As for studies like this one, he said that as long as the public understands their limitations, they can play a very important role. “To me, what are needed are good school-specific data, and results that can be used to understand the magnitude and nature of a problem at a school so people can use the information to do a better job of prevention victimization, providing services to survivors, investigating incidents, and holding perpetrators accountable,” he said.

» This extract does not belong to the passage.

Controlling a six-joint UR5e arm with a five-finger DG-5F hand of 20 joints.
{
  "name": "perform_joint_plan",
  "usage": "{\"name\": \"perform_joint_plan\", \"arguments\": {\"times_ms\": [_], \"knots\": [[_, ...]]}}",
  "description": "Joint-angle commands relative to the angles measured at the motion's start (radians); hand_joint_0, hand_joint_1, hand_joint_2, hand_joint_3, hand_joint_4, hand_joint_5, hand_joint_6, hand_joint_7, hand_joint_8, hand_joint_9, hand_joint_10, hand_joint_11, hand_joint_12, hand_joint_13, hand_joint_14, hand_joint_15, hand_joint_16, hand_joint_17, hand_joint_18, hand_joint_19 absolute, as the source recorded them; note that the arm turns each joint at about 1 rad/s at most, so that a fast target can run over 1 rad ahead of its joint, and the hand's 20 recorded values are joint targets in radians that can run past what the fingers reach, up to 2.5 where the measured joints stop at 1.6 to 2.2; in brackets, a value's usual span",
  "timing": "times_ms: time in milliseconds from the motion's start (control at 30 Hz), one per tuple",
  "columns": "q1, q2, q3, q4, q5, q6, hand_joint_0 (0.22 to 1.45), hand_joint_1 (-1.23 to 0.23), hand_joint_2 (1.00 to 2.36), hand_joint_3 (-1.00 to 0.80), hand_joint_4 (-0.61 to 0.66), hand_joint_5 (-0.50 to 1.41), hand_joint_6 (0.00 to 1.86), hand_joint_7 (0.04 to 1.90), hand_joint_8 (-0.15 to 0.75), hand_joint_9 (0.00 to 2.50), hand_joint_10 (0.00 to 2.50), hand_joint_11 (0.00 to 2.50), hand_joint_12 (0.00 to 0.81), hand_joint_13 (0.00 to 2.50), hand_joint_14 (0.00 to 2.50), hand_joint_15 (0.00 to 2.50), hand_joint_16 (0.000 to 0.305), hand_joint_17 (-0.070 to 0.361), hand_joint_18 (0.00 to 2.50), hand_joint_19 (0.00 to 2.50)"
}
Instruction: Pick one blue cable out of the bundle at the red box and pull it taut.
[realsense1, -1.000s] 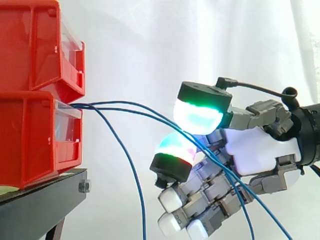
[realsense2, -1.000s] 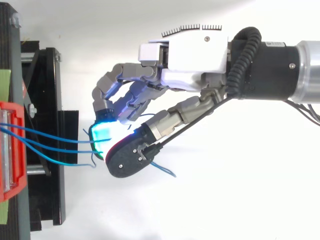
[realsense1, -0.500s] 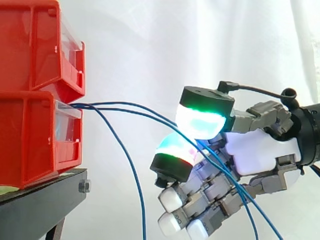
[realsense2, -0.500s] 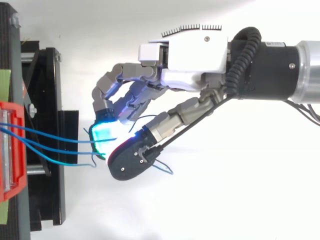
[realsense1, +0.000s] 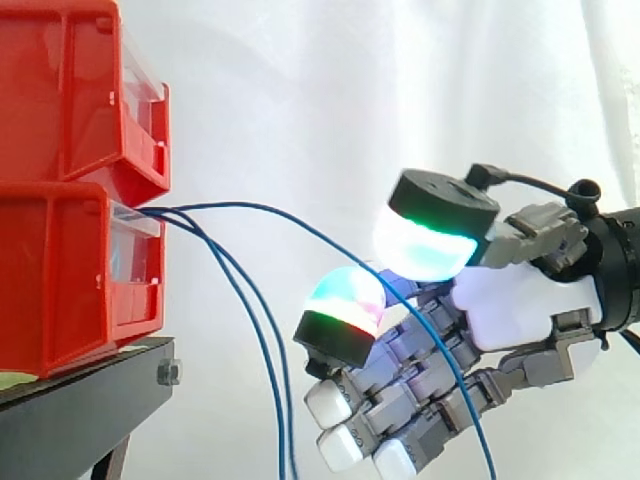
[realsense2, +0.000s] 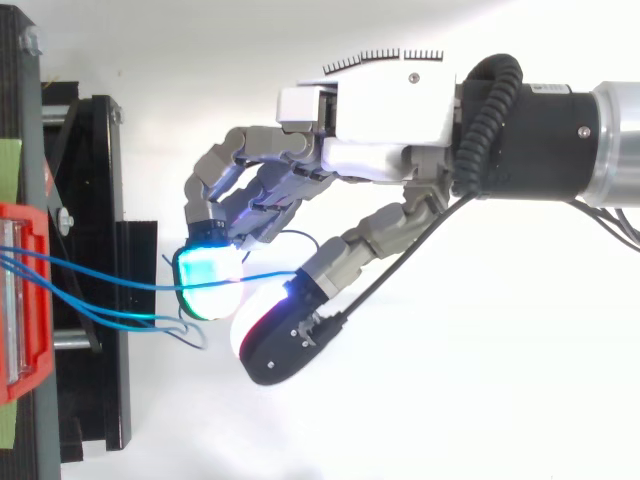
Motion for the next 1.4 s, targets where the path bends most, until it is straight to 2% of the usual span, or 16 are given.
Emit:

Carey, too, emphasized the importance of digging down into the grim details of a given campus’s or community’s rape problem. She said that emerging research suggests that certain characteristics — being a freshman, for example, or being a member of a sorority — are linked with a higher chance of being sexually assaulted, and that better understanding why these links exist could help researchers develop targeted sexual-assault-prevention interventions. “Prevention of something as culturally and behaviorally complex as sexually assault really needs to be multi-pronged,” she said. “There’s not one Band-Aid that will fix it.”
As for her survey’s estimates, Carey said that they’re in line with other numbers that have been produced by similar efforts — she seemed less concerned about the idea of thinking in terms of wider averages. “The estimates that have been generated over recent years have been remarkably consistent,” she said, “if not in the precise numbers, then in the general proportion of the population.” Her numbers — again, one out of every six of the students experienced an assault or an attempted assault — certainly aren’t out of line with the idea that (approximately) one in five women will be assaulted during her time on campus.
Even if generating reliable numbers remains a difficult task, and even if any one attempt brings with it inherent limitations, Carey said that she hoped her survey and others like it would contribute to a “chipping away at the social norms of acceptance” of sexual assault. “I think that we do need to change the notion that, Oh, this just happens,” she said.